Generally, members of the public do not like flame-based plants. They have raised concerns that the incinerator is causing pollution from the gas emissions.
For Cameron Highlands, in particular, consumers have been voicing out their concerns on the environmental aftermath of the incinerator. AFES said the gases emitted from its incinerators are in accordance with the limits set by the DoE.
The emissions released from AFES’ incinerators meet the guidelines set under the Environmental Quality (Clean Air) Regulation 2014, which categorises the smokes as scheduled waste.
Athirah said the air within the vicinity of AFES’ incinerators is being closely monitored by the DoE through Continuous Emission Monitoring System (CEMS) to ensure it complies with the limit set.
“Often the DoE experts would have to explain to the public that the smokes are not harmful and complied to the standards set by the Department,” she said.

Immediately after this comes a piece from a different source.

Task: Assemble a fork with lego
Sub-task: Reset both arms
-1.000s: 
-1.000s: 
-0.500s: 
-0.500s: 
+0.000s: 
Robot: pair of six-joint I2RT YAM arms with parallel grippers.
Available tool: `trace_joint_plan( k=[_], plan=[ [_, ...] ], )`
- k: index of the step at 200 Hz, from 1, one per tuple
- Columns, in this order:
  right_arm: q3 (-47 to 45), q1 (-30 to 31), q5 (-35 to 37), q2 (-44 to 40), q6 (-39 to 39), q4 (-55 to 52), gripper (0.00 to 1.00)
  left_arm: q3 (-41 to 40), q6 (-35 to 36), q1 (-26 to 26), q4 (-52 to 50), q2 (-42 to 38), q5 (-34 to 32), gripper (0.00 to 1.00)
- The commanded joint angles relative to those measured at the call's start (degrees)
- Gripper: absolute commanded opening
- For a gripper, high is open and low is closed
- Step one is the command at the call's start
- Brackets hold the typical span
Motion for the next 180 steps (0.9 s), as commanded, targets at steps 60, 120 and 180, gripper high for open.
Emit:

AFES also always does engagement activities with nearby residents to tackle the misconceptions on the incinerators. It is also transparent about the processes to educate people on the benefits of having incinerators.
The message that AFES sends out to the public is that, there is currently no landfill for municipal waste, only for bully waste, therefore where will their waste go if the is no incinerator in Cameron Highlands?
“The public should know that carbon emissions for the trucks are reduced from having to go to the nearest landfill,” Athirah said.
Ability to Do More
As of today, the incinerator has been running successfully for more than a year. In the long run, further enhancement on power supply and upgrading to the plant system should be implemented.
“This is an achievement for AFES, and we look forward to working with the government in providing such solutions.
“This is so both lines can run concurrently and enable us to cater to the increasing waste in Cameron Highlands,” Athirah added.